**INSTRUCTIONS TO FOLLOW:** Please repeat, from the entries that follow, the lines from the one containing "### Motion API" through the one containing "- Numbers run" exactly, adding nothing.

**SOURCE DATA:**
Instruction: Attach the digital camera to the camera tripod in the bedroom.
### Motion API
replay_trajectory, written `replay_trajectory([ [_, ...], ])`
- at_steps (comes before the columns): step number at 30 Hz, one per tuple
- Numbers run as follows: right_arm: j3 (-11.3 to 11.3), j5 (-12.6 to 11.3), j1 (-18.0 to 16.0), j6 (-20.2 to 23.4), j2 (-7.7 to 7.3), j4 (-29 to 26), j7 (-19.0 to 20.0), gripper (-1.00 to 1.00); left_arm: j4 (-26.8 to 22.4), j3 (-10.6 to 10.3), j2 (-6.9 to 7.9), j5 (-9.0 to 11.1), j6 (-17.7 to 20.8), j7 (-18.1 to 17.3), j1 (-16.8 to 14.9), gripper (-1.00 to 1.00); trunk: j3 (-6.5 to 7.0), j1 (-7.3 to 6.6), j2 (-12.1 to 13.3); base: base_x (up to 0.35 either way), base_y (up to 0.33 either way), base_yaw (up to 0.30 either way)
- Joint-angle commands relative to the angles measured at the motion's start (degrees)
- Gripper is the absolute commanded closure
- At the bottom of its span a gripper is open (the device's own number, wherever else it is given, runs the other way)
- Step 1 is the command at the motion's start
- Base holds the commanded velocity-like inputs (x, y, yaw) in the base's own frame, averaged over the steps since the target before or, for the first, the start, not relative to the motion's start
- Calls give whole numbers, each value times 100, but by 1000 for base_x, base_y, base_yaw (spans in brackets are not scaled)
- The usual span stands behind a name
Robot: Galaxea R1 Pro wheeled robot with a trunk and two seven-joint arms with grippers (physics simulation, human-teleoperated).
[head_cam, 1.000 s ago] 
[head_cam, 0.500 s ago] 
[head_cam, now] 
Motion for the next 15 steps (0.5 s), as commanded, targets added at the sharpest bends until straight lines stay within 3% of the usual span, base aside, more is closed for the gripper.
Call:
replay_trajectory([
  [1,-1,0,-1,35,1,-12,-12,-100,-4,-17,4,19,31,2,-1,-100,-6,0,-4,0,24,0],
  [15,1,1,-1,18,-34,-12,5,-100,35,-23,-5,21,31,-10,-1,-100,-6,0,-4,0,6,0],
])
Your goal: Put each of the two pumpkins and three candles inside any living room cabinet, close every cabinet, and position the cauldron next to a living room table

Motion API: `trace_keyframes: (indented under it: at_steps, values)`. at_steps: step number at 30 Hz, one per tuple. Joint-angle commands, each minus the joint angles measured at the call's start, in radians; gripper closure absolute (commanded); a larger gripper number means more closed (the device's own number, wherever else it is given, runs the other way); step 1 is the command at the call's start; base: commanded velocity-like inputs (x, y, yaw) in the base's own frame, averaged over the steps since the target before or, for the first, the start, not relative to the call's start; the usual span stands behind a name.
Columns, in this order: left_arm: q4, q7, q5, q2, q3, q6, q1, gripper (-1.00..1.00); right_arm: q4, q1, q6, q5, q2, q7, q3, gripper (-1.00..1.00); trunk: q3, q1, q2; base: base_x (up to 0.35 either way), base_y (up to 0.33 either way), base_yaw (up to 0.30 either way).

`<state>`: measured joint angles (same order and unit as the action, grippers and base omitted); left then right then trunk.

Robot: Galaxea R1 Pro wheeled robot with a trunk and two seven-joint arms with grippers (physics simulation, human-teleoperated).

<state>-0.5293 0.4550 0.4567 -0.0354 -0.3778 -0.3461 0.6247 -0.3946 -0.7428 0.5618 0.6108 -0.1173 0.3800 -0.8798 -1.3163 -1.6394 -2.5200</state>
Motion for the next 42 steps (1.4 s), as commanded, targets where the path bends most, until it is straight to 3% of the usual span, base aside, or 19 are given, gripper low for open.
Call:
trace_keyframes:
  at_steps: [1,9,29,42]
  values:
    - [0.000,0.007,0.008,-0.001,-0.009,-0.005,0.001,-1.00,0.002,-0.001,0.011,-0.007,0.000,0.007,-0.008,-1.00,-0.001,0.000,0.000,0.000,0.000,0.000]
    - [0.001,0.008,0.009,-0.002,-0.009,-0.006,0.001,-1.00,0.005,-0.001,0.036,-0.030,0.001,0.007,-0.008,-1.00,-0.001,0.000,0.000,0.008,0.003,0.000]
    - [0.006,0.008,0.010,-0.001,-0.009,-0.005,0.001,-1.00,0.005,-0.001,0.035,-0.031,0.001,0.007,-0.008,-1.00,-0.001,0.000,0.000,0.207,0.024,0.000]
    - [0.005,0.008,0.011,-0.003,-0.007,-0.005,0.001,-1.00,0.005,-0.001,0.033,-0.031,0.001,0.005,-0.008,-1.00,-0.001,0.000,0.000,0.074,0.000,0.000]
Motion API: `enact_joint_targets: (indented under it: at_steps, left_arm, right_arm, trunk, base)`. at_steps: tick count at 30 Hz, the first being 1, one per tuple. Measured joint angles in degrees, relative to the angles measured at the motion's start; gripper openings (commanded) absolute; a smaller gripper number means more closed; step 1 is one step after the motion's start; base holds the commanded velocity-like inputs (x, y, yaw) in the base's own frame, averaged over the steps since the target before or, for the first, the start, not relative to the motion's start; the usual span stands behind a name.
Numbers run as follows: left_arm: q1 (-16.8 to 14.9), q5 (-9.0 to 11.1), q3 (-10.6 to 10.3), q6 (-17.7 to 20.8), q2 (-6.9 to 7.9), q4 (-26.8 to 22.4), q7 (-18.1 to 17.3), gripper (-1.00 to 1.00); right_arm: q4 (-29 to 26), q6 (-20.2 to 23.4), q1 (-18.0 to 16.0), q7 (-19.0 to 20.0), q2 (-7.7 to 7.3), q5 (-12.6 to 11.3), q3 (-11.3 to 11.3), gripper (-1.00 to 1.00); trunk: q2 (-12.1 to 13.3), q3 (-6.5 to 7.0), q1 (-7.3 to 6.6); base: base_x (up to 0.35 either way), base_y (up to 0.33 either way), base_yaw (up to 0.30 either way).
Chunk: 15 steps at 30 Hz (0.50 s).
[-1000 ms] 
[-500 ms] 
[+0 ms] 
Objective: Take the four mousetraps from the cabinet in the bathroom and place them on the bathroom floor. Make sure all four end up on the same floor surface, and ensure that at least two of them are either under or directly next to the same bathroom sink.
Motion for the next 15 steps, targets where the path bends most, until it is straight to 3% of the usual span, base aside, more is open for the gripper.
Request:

**WRITTEN SOLUTION:**
### Motion API
replay_trajectory, written `replay_trajectory([ [_, ...], ])`
- at_steps (comes before the columns): step number at 30 Hz, one per tuple
- Numbers run as follows: right_arm: j3 (-11.3 to 11.3), j5 (-12.6 to 11.3), j1 (-18.0 to 16.0), j6 (-20.2 to 23.4), j2 (-7.7 to 7.3), j4 (-29 to 26), j7 (-19.0 to 20.0), gripper (-1.00 to 1.00); left_arm: j4 (-26.8 to 22.4), j3 (-10.6 to 10.3), j2 (-6.9 to 7.9), j5 (-9.0 to 11.1), j6 (-17.7 to 20.8), j7 (-18.1 to 17.3), j1 (-16.8 to 14.9), gripper (-1.00 to 1.00); trunk: j3 (-6.5 to 7.0), j1 (-7.3 to 6.6), j2 (-12.1 to 13.3); base: base_x (up to 0.35 either way), base_y (up to 0.33 either way), base_yaw (up to 0.30 either way)

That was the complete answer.